HPLC测定人血清中薁磺酸钠的浓度

HPLC determination of sodium azulene-sulfonate in human serum

目的:建立高效液相色谱紫外检测法测定血清中薁磺酸钠浓度。方法:采用 Apollo C_(18)色谱柱(5μm,4.6mm×250mm);流动相:乙腈-25mmol·L^(-1)磷酸二氢钾水溶液(pH=4.5;38:62,v/v);流速1mL·min^(-1);进样量20μL;紫外检测波长为293nm;自动进样器温度为室温。采用固相萃取方法对血样进行预处理。结果:线性检测范围为5～500ng·mL^(-1),最低检测浓度为5ng·mL^(-1)。线性良好,r=0.9999。350,200,50,10ng·mL^(-1)4个浓度的相对回收率分别为100.3%,98.8%,99.6%,100.1%;绝对回收率分别为101.6%,101.6%,99.8%,101.3%;内标回收率为100.5%;其日内精密度依次为1.0%,1.6%,2.1%,3.2%;日间精密度依次为2.4%,3.6%,3.2%,5.4%。结论:本法操作简便,灵敏度高,重现性好,可以满足本试验低浓度药物测定及药代动力学、生物利用度研究的需要。

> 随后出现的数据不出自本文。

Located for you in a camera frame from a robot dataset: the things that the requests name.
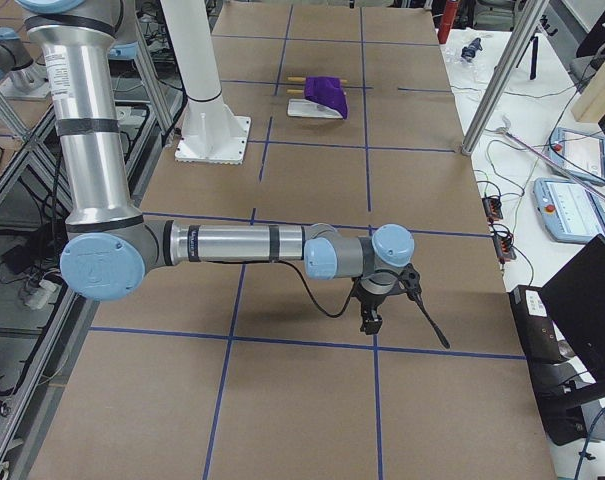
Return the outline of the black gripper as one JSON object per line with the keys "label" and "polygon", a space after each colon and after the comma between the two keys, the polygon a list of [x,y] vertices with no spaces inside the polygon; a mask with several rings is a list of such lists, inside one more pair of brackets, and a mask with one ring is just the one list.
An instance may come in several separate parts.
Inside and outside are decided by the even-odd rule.
{"label": "black gripper", "polygon": [[393,292],[397,282],[379,283],[370,279],[357,279],[354,282],[354,298],[360,303],[360,331],[365,335],[377,335],[383,325],[378,308]]}

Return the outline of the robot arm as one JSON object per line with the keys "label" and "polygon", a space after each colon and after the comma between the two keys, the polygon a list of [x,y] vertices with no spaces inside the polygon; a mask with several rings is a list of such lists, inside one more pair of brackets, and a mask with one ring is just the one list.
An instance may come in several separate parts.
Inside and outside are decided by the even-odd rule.
{"label": "robot arm", "polygon": [[25,1],[29,37],[42,49],[73,208],[62,277],[76,293],[117,300],[150,271],[184,261],[281,263],[305,281],[348,278],[361,329],[379,331],[379,306],[392,295],[422,299],[403,226],[345,237],[328,224],[191,225],[148,221],[134,205],[108,64],[110,51],[135,30],[130,1]]}

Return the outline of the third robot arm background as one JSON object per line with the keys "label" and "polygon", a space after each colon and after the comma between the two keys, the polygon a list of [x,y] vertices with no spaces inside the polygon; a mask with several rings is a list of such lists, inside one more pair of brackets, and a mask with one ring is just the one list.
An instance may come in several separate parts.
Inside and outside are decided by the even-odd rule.
{"label": "third robot arm background", "polygon": [[44,100],[50,95],[46,68],[9,27],[0,27],[0,92],[13,100]]}

Objective：To establish an HPLC method for measuring the concentration of sodium azulene - sulfonate in the serum. Methods：The HPLC method was used with Apollo C18 （5 μm ,4. 6 mm × 250 mm）column. The mobile phase was composed of acetonitrile and 25 mmol · L- 1KH2 po4 buffer （ pH = 4. 5 ; 38 ： 62, v/v） , the flow rate was 1 mL · min^- 1, the detection wavelength at 293 nm, and column temperature was room temperature. The blood sample was pretreated by solid phase extraction. Results：It showed a good linear range of 5 -500 ng · mL^-1, the minimum detective concentration was 5 ng · mL^-1, r = 0. 9999. The relative recoveries of the four concentrations 350, 200,50, 10 ng · mL^-1 were 100.3%, 98.8%, 99.6%, 100. 1% respectively. The absolute recoveries were 101.6% ,101.6% ,99. 8%, 101.3% respectively. The internal standard recovery was 100. 5%. The intra-day precisions were 1.0%, 1.6% ,2. 1% ,3.2% and the inter - day precisions were 2.4% ,3.6% ,3.2% ,5.4% respectively. Conclusion ：This method is convenient, sensitive and reproducible. It is suitable for determination of low concentration drug and the demand of pharmacokinetic and bioequivalence study.